■ **Assigned task**:
Task for the listing below: copy it out in full, exactly.

======== Supplied material

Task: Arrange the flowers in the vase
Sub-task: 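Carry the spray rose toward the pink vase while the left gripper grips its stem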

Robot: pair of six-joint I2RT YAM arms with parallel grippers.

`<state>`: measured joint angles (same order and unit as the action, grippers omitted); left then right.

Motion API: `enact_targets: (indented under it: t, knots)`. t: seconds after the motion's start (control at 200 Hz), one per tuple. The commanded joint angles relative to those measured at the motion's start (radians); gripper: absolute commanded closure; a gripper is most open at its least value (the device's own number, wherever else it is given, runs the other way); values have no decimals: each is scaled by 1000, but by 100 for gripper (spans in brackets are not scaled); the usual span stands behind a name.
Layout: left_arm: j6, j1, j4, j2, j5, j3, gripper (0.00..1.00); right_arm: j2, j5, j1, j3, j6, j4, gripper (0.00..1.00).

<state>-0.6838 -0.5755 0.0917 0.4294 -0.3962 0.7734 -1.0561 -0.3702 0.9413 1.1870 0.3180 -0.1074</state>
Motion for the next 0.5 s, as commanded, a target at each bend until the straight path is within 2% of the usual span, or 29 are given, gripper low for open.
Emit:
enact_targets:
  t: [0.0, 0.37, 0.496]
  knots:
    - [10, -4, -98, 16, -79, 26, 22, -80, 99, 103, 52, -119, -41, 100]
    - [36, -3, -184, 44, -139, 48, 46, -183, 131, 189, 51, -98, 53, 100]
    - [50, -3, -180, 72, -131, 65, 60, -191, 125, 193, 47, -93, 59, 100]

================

■ **Response to the exercise**:
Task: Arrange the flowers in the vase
Sub-task: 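Carry the spray rose toward the pink vase while the left gripper grips its stem
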
Robot: pair of six-joint I2RT YAM arms with parallel grippers.

`<state>`: measured joint angles (same order and unit as the action, grippers omitted); left then right.

Motion API: `enact_targets: (indented under it: t, knots)`. t: seconds after the motion's start (control at 200 Hz), one per tuple. The commanded joint angles relative to those measured at the motion's start (radians); gripper: absolute commanded closure; a gripper is most open at its least value (the device's own number, wherever else it is given, runs the other way); values have no decimals: each is scaled by 1000, but by 100 for gripper (spans in brackets are not scaled); the usual span stands behind a name.
Layout: left_arm: j6, j1, j4, j2, j5, j3, gripper (0.00..1.00); right_arm: j2, j5, j1, j3, j6, j4, gripper (0.00..1.00).

<state>-0.6838 -0.5755 0.0917 0.4294 -0.3962 0.7734 -1.0561 -0.3702 0.9413 1.1870 0.3180 -0.1074</state>
Motion for the next 0.5 s, as commanded, a target at each bend until the straight path is within 2% of the usual span, or 29 are given, gripper low for open.
Emit:
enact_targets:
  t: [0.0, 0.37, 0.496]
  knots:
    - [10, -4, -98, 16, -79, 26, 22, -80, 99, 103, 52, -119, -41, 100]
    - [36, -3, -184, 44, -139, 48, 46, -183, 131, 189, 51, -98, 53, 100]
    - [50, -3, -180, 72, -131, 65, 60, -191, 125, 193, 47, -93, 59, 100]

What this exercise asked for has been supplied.